### WHAT THE EXERCISE ASKS
Please look for the string "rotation" below and report every line in which it occurs.

### MATERIAL PROVIDED
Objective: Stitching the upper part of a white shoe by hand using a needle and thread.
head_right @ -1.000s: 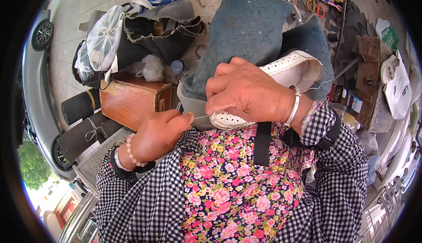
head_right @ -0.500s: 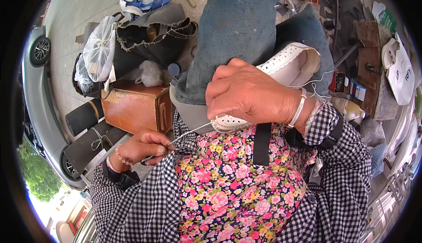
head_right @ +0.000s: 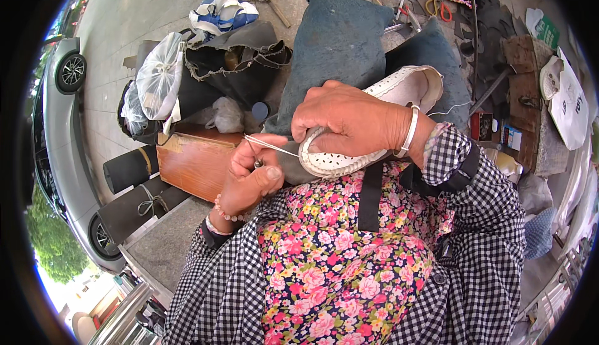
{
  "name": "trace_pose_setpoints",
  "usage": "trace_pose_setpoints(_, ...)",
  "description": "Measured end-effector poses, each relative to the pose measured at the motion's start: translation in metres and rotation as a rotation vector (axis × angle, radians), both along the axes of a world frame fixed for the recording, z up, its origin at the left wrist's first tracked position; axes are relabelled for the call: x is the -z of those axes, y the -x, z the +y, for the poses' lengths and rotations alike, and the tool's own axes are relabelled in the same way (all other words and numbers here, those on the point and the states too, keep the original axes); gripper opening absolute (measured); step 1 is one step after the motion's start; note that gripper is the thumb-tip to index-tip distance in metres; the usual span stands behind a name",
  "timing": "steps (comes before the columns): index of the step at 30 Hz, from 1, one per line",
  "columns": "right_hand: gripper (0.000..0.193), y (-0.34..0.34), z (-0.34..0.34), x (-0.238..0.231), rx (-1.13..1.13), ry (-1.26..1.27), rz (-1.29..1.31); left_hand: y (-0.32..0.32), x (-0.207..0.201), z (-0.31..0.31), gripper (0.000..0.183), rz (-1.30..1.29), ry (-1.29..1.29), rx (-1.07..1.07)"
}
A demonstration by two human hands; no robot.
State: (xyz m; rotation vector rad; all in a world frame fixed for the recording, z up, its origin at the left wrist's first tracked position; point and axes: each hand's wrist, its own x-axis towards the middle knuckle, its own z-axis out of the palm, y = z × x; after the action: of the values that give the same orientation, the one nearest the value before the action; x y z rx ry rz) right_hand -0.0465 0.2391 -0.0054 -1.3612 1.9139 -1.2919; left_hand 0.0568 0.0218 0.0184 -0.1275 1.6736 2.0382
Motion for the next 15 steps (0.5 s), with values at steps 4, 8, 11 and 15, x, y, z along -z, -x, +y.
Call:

### ANSWER FOR THE TASK
  "description": "Measured end-effector poses, each relative to the pose measured at the motion's start: translation in metres and rotation as a rotation vector (axis × angle, radians), both along the axes of a world frame fixed for the recording, z up, its origin at the left wrist's first tracked position; axes are relabelled for the call: x is the -z of those axes, y the -x, z the +y, for the poses' lengths and rotations alike, and the tool's own axes are relabelled in the same way (all other words and numbers here, those on the point and the states too, keep the original axes); gripper opening absolute (measured); step 1 is one step after the motion's start; note that gripper is the thumb-tip to index-tip distance in metres; the usual span stands behind a name",
State: (xyz m; rotation vector rad; all in a world frame fixed for the recording, z up, its origin at the left wrist's first tracked position; point and axes: each hand's wrist, its own x-axis towards the middle knuckle, its own z-axis out of the palm, y = z × x; after the action: of the values that give the same orientation, the one nearest the value before the action; x y z rx ry rz) right_hand -0.0465 0.2391 -0.0054 -1.3612 1.9139 -1.2919; left_hand 0.0568 0.0218 0.0184 -0.1275 1.6736 2.0382

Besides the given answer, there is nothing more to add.